馬泰山並沒有回到原地,而是來才劉明宇跟前,豎起右手舉到額頭邊上,向劉明宇大聲喊道︰「隱狼泰國小分隊隊長馬泰山向劉將軍報道。」
旁邊的隊友懵了,什麼情況?
雖然他們對于劉明宇可能是自己的友軍,他們已經做好心理準備了,可是怎麼突然之間,對方就變成將軍了。
劉明宇也向馬泰山回了個禮︰「你們辛苦了。」
這個將軍來得有些突然,不過听了剛剛馬泰山與隱狼特種兵上司的通話,他也知道這個將軍是怎麼來的。
總的來講,是被趙老硬塞給劉明宇,只是一個掛牌少將,並沒有實際權力,象征意義比較大。

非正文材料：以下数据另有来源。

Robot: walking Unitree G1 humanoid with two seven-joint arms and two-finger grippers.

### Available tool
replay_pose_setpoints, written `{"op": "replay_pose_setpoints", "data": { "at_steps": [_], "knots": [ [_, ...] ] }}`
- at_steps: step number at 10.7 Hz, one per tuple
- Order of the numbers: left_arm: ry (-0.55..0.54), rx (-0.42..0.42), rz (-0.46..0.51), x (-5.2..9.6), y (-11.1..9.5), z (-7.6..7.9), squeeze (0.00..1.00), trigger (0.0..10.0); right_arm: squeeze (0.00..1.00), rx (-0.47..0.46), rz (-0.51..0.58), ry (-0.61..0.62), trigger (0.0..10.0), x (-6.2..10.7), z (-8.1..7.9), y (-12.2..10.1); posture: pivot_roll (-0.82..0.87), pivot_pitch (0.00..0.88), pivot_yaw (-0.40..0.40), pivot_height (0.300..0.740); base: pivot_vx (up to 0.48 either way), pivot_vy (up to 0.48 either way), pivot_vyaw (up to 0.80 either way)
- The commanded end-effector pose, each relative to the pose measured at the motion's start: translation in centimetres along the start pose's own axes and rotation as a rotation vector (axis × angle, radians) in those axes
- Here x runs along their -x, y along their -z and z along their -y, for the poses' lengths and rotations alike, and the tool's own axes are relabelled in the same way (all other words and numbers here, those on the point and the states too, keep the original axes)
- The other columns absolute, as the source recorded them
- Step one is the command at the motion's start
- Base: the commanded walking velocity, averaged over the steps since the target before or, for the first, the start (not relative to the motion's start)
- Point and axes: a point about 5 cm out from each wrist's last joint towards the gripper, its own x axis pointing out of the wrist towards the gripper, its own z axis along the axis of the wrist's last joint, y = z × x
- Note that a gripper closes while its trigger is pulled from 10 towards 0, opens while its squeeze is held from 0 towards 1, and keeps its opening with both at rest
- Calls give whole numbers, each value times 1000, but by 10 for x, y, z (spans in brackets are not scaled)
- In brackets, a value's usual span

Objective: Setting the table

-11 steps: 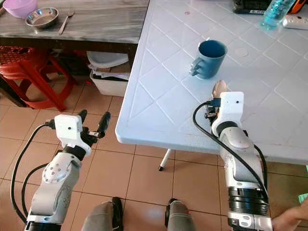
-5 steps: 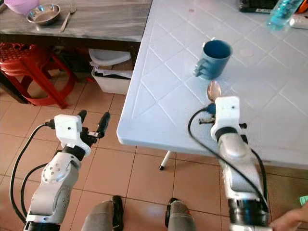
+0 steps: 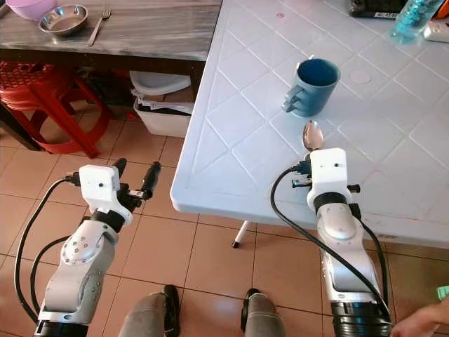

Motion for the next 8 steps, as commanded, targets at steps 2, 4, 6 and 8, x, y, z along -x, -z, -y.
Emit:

就是生怕劉明宇回去之後,不派人員去當隱狼特種兵的教官,另外一層就是讓劉明宇擁有一個軍部的身份,以後劉明宇在辦理某些事情方面也比較方便。
趙老的另外一層意思就是,我們都是自己人了,你好意思拿著好東西不分給軍部嗎?
基于各種考慮,趙老授予了劉明宇一個掛牌少將。
劉明宇本想拒絕這個職位,畢竟這個職位承擔的責任重大,他覺得自己並不足以擔當這樣的責任,不過後來一想,有就有吧,有這個職位,很多事情也比較好辦。
劉明宇揮手,讓人把隱狼小分隊松綁。
隱狼小分隊的人走了過來,紛紛向劉明宇敬禮。
「劉將軍,剛剛讓你見笑了,其實我們隱狼特種兵的實力不止如此。」
確定了威武雇佣軍確確實實是友軍之後,剛子上前開口解釋道。
「剛子,好了,我們的考驗任務失敗了,失敗了就失敗了,我們必須要承認。」馬泰山在一旁輕喝。
失敗了就失敗了。
隱狼特種兵並不是一個不能承認失敗的隊伍,有錯就改,正視自己的錯誤,在錯誤中獲得經驗,這才是隱狼特種兵能夠常年穩居華夏第一特種兵的主要原因之一。
失敗不可怕,可怕的是能夠從失敗中成長的人,這樣的人、這樣的隊伍,才是最可怕的人、最可怕的隊伍。